The spirit of Kinder must live on – Lord Blunkett

  • Contributor information: CNP

03 July 2019

Lord David Blunkett, who is President of Sheffield and North Derbyshire Ramblers and former Home Secretary, argues that we must keep alive the flames of the National Parks movement.

70 years on from the enormous achievement of the 1949 Access to the Countryside and National Parks Act, we must both salute the pioneers before us and carry that spirit forward so everyone can enjoy the benefits of the countryside.

I have benefited throughout my life, as a child picnicking and as an adult rambling throughout south Yorkshire and north Derbyshire. Walking has been a great tonic to me and to many others. I believe that in this modern world we must fully appreciate the benefits of our natural environment, relationships and wellbeing, as well as to our culture, community and economy. As president of the Sheffield and North Derbyshire Ramblers I know that many already keenly feel these benefits.

Earlier this year I was invited to an event commemorating the Kinder mass trespass of 1932. We remembered those who broke the law peacefully and without any collateral damage to others or the environment so we could have the right, simply to walk. To breath fresh air and spend time with our families outside of town and city. The trespass came at a time of great yearning to protect the beautiful sites of the nation and as such the kinder mass trespass would go on to have its own place in the grand story of the environmental movement and how we got the National Parks. Giving the campaign a hard, urgent and moral argument.

Lord Blunkett is a former Home Secretary and President of the North Derbyshire Ramblers

Those from the 19th century onwards who made the case for access for all had fire in their bellies. Until 1949, only 1% of the Peak District was accessible and only 12 legal walks existed. This is unthinkable today. Access to the countryside was and is a fight for the right to enjoy the world outside your window. It was, and remains, a public health issue. This is true whether you work in manufacturing or retail, management or politics.

the Kinder Mass Trespass

The Mass Trespass of Kinder Scout. Photo credit: Peak District National Park Authority.

We must reignite the fires of the National Parks movement. We need to return to those moral arguments for they are just as relevant today. Too few can realistically enjoy time in the National Parks for a number of reasons, and the landscapes we want to enjoy face unprecedented threats from mankind. Without properly protecting these areas of land, fewer lives will be enriched by bird song as mine has. And fewer families can enjoy fresh air of the countryside – as I have.

I want everyone to enjoy the vibrancy of the Peak District and all the National Parks but inertia in Government has shackled the Parks.
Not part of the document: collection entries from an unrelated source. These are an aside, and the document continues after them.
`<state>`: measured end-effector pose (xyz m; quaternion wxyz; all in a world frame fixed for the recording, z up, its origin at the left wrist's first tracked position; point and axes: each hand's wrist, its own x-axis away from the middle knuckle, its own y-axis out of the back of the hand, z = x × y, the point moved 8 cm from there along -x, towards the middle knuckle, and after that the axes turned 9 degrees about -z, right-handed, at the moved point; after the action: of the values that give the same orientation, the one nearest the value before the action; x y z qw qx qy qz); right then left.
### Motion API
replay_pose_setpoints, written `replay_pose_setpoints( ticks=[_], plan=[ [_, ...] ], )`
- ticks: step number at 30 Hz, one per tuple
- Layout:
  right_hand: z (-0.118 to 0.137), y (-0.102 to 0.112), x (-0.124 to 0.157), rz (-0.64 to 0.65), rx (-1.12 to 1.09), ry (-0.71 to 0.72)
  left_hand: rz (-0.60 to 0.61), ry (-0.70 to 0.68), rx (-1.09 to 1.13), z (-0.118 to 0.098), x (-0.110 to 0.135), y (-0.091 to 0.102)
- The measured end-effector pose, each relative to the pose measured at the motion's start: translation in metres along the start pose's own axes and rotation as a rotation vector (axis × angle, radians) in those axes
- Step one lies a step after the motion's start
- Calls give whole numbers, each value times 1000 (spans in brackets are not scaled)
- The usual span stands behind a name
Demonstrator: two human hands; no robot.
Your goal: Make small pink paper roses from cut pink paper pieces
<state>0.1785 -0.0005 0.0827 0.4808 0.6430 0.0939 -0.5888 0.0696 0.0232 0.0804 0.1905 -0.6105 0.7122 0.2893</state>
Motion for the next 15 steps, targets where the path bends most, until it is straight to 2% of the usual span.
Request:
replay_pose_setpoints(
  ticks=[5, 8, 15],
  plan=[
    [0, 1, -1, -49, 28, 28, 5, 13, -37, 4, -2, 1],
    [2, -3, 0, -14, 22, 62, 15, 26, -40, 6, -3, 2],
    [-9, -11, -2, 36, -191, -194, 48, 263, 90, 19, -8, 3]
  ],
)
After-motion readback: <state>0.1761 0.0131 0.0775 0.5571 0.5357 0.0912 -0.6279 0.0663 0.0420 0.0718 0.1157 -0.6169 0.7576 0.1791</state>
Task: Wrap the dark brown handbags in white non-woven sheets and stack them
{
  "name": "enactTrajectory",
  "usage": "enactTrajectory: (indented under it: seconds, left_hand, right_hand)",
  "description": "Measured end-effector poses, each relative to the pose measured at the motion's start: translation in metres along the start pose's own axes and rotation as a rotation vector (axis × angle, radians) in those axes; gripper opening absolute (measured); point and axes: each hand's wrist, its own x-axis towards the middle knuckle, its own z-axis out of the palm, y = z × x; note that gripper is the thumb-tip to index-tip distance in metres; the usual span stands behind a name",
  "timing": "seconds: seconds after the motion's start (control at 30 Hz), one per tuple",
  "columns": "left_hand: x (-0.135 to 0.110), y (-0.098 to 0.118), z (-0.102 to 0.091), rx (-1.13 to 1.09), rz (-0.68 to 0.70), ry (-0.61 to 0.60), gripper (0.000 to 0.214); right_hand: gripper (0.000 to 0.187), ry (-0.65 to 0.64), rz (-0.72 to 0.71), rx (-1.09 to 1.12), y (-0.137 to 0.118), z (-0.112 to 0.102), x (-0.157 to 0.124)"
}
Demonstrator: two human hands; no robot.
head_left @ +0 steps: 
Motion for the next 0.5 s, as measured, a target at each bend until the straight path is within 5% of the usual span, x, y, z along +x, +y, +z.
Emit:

And there is still some way to go before we have a properly accessible countryside. To overcome this inertia, we must take the spirit of Kinder forward. A spirit defined by collective action for something more important than ourselves, a spirit of mutually and reciprocity.

For 70 years we have enjoyed the most beautiful and highly protected landscapes in the country as National Parks. As they face numerous challenges I hope we will not forget the lessons of the 1930s and 1940s.